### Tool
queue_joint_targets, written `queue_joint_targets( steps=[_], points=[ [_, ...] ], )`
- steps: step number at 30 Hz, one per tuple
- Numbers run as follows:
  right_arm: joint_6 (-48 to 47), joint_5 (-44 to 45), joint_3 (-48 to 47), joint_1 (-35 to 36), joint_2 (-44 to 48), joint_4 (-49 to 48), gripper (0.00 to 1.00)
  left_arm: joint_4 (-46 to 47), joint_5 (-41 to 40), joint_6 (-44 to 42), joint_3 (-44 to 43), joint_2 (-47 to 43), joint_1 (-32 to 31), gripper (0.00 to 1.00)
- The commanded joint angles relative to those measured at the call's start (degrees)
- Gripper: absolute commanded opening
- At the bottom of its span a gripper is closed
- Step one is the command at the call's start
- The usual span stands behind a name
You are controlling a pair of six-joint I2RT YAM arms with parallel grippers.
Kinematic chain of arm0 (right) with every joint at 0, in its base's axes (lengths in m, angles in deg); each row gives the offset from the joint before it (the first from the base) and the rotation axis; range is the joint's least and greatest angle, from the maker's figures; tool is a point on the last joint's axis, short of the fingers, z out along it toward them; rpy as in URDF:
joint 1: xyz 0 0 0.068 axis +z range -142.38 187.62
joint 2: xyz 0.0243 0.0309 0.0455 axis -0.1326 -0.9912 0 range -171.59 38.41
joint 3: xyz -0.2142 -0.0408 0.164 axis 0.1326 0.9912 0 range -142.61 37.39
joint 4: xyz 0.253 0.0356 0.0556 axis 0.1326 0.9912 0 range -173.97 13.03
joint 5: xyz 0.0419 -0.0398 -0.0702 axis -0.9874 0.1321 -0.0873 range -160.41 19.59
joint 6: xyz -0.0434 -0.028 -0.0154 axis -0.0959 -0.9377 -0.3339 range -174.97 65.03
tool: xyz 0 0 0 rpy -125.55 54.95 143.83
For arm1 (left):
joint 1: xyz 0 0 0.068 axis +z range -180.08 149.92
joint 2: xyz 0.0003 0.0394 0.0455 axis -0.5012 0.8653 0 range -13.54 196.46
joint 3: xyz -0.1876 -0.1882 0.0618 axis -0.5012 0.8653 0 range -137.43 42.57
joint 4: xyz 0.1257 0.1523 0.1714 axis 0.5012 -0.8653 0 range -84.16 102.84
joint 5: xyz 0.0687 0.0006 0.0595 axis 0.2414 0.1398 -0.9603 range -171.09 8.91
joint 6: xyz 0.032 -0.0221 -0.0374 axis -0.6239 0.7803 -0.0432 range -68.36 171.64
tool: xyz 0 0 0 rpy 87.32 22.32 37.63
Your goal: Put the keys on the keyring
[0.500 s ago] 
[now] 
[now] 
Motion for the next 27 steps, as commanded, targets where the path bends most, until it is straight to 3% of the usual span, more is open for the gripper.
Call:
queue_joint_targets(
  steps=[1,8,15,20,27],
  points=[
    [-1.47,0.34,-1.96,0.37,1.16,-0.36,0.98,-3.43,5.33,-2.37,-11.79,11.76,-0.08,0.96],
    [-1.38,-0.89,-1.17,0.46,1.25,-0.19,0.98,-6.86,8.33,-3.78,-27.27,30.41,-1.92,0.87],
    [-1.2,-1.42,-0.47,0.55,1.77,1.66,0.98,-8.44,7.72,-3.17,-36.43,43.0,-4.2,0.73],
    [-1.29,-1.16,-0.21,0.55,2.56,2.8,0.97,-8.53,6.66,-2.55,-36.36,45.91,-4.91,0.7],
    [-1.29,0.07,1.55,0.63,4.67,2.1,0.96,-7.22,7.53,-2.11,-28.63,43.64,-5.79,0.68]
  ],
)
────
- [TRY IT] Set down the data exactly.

- [EXERCISE RESULT]
### Tool
queue_joint_targets, written `queue_joint_targets( steps=[_], points=[ [_, ...] ], )`
- steps: step number at 30 Hz, one per tuple
- Numbers run as follows:
  right_arm: joint_6 (-48 to 47), joint_5 (-44 to 45), joint_3 (-48 to 47), joint_1 (-35 to 36), joint_2 (-44 to 48), joint_4 (-49 to 48), gripper (0.00 to 1.00)
  left_arm: joint_4 (-46 to 47), joint_5 (-41 to 40), joint_6 (-44 to 42), joint_3 (-44 to 43), joint_2 (-47 to 43), joint_1 (-32 to 31), gripper (0.00 to 1.00)
- The commanded joint angles relative to those measured at the call's start (degrees)
- Gripper: absolute commanded opening
- At the bottom of its span a gripper is closed
- Step one is the command at the call's start
- The usual span stands behind a name
You are controlling a pair of six-joint I2RT YAM arms with parallel grippers.
Kinematic chain of arm0 (right) with every joint at 0, in its base's axes (lengths in m, angles in deg); each row gives the offset from the joint before it (the first from the base) and the rotation axis; range is the joint's least and greatest angle, from the maker's figures; tool is a point on the last joint's axis, short of the fingers, z out along it toward them; rpy as in URDF:
joint 1: xyz 0 0 0.068 axis +z range -142.38 187.62
joint 2: xyz 0.0243 0.0309 0.0455 axis -0.1326 -0.9912 0 range -171.59 38.41
joint 3: xyz -0.2142 -0.0408 0.164 axis 0.1326 0.9912 0 range -142.61 37.39
joint 4: xyz 0.253 0.0356 0.0556 axis 0.1326 0.9912 0 range -173.97 13.03
joint 5: xyz 0.0419 -0.0398 -0.0702 axis -0.9874 0.1321 -0.0873 range -160.41 19.59
joint 6: xyz -0.0434 -0.028 -0.0154 axis -0.0959 -0.9377 -0.3339 range -174.97 65.03
tool: xyz 0 0 0 rpy -125.55 54.95 143.83
For arm1 (left):
joint 1: xyz 0 0 0.068 axis +z range -180.08 149.92
joint 2: xyz 0.0003 0.0394 0.0455 axis -0.5012 0.8653 0 range -13.54 196.46
joint 3: xyz -0.1876 -0.1882 0.0618 axis -0.5012 0.8653 0 range -137.43 42.57
joint 4: xyz 0.1257 0.1523 0.1714 axis 0.5012 -0.8653 0 range -84.16 102.84
joint 5: xyz 0.0687 0.0006 0.0595 axis 0.2414 0.1398 -0.9603 range -171.09 8.91
joint 6: xyz 0.032 -0.0221 -0.0374 axis -0.6239 0.7803 -0.0432 range -68.36 171.64
tool: xyz 0 0 0 rpy 87.32 22.32 37.63
Your goal: Put the keys on the keyring
[0.500 s ago] 
[now] 
[now] 
Motion for the next 27 steps, as commanded, targets where the path bends most, until it is straight to 3% of the usual span, more is open for the gripper.
Call:
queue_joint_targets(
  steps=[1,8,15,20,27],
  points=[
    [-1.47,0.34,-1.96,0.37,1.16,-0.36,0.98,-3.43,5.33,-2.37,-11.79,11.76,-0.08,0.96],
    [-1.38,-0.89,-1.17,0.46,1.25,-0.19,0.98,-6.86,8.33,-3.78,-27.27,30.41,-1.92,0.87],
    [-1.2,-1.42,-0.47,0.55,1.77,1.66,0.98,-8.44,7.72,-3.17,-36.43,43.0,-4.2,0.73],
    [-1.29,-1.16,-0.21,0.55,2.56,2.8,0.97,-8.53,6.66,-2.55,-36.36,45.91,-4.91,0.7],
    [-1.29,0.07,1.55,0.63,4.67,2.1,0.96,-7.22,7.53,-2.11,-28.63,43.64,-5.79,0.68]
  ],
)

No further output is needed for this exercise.